一人の脚本家に頼ってしまうと、その脚本家のカラーが強く出てしまいがちです。『コード・ブルー』1,2シーズンは『救命病棟24時』や『医龍』などを担当し医療ものを得意とする林宏司脚本でしたが、2017年放送の第3シーズンは安達奈緒子に交代。そのためか、恋愛要素が多くなり「『コード・ブルー』ってこんなドラマ?」という声もありました。
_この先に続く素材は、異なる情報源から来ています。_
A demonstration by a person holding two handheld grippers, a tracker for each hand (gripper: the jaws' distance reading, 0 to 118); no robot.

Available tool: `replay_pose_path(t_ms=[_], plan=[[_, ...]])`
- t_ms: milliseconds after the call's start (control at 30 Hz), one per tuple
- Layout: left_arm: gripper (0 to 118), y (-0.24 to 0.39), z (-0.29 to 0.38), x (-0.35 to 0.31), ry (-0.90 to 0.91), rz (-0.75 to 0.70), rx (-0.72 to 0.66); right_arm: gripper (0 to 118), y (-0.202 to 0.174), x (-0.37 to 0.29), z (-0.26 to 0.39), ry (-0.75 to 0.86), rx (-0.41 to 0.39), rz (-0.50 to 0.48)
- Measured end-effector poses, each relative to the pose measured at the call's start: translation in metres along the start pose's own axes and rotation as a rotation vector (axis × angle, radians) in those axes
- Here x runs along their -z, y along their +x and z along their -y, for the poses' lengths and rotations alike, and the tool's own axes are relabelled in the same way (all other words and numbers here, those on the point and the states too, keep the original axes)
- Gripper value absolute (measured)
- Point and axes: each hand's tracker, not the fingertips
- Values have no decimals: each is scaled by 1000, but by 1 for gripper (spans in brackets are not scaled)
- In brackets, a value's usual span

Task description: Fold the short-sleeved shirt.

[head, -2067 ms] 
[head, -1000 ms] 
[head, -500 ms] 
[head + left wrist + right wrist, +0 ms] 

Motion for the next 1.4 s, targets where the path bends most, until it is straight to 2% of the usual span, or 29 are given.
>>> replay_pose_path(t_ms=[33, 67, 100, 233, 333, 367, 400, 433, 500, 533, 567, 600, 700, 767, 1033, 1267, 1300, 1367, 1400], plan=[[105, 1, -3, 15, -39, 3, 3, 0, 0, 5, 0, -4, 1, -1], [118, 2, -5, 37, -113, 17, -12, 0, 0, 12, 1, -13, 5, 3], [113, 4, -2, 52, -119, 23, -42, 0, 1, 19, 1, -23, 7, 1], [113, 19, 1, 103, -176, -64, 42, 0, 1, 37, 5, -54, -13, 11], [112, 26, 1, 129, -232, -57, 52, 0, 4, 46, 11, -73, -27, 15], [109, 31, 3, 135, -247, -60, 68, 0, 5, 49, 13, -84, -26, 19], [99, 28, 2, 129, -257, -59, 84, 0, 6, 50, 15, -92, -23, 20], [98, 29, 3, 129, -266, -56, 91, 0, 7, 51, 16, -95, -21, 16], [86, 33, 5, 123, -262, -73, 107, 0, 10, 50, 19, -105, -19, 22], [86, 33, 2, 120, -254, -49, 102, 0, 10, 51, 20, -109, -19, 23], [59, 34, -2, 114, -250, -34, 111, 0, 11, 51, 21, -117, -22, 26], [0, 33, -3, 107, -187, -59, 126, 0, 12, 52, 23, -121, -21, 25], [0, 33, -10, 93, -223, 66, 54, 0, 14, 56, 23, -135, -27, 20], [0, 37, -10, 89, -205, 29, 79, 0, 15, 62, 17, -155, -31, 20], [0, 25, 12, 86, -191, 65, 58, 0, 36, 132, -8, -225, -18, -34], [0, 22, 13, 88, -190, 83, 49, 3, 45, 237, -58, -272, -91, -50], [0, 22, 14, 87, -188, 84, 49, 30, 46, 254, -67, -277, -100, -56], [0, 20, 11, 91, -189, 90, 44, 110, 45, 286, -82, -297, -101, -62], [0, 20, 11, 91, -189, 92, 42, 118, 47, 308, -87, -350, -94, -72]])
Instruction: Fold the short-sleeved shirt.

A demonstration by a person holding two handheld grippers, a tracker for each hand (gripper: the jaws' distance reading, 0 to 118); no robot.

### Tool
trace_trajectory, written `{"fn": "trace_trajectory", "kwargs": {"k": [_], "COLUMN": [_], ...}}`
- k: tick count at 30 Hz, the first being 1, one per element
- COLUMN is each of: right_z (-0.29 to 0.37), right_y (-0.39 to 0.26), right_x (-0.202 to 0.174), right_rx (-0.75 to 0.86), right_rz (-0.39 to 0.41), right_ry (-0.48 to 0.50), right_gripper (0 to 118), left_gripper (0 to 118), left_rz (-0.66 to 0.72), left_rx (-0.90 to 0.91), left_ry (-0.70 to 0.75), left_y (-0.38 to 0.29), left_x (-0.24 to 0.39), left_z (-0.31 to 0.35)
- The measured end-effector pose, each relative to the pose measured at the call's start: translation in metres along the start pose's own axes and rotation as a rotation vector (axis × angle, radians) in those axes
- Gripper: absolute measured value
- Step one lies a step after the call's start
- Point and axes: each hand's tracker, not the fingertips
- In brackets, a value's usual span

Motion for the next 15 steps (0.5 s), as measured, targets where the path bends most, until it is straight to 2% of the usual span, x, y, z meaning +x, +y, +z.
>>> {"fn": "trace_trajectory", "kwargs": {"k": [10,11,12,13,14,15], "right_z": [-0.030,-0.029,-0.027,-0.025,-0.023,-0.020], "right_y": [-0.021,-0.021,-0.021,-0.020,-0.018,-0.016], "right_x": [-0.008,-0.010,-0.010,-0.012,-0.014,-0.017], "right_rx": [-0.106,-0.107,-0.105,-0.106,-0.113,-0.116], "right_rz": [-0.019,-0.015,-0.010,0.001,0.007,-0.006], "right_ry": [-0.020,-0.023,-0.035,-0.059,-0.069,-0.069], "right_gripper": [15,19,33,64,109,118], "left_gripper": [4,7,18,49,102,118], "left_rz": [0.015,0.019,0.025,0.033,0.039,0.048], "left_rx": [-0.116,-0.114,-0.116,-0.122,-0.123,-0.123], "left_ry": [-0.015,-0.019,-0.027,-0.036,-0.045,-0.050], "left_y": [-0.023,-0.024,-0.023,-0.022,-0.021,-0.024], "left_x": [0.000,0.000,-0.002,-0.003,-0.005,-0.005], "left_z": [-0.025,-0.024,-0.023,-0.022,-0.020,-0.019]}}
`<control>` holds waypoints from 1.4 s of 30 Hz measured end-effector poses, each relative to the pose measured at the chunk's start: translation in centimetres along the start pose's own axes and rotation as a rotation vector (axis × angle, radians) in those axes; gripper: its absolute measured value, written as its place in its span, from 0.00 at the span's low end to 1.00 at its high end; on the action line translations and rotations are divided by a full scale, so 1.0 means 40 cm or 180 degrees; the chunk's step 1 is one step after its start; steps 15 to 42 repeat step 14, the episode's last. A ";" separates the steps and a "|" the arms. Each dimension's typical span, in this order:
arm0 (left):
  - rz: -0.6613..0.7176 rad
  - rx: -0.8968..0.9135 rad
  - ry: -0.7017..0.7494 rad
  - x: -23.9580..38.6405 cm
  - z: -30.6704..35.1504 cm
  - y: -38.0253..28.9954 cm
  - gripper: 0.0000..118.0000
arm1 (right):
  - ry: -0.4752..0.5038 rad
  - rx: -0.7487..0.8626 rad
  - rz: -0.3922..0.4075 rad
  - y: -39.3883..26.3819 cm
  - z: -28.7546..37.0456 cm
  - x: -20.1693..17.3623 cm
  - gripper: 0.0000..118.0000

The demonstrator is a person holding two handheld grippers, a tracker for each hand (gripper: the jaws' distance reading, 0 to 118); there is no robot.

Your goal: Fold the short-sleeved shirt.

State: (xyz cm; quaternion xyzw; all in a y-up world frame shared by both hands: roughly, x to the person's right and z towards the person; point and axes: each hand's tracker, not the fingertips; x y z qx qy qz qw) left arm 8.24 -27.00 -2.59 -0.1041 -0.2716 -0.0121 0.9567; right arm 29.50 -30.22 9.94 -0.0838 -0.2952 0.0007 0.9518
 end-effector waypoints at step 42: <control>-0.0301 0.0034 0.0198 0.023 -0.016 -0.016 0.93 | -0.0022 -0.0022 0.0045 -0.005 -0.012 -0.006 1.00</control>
一方、『ドクターX』は早いうちに複数脚本家体制に変わったことで、新たなパターンも取り入れつつ長く続けられるようになったのです。


テレビ朝日のシリーズものは今後どうなる?

さて、テレビ朝日得意のシリーズものですが、一つ懸念があります。『警視庁捜査一課9係』で渡瀬恒彦さんが亡くなったことです。第12シリーズでは内閣テロ対策室のアドバイザー兼務で9係にはなかなかこられないという設定でしのぎました。亡くなってどうするんだろう?という興味もあって視聴率は好調でしたが、このまま続けるのはムリがありそう。

浅輪(井ノ原快彦)と倫子(中越典子)が結婚するスペシャル版を過去映像やCGを駆使して完結させるのがいいように思うのですが、どうするんでしょうか。こちらも、引き続き注目の点となりそうです。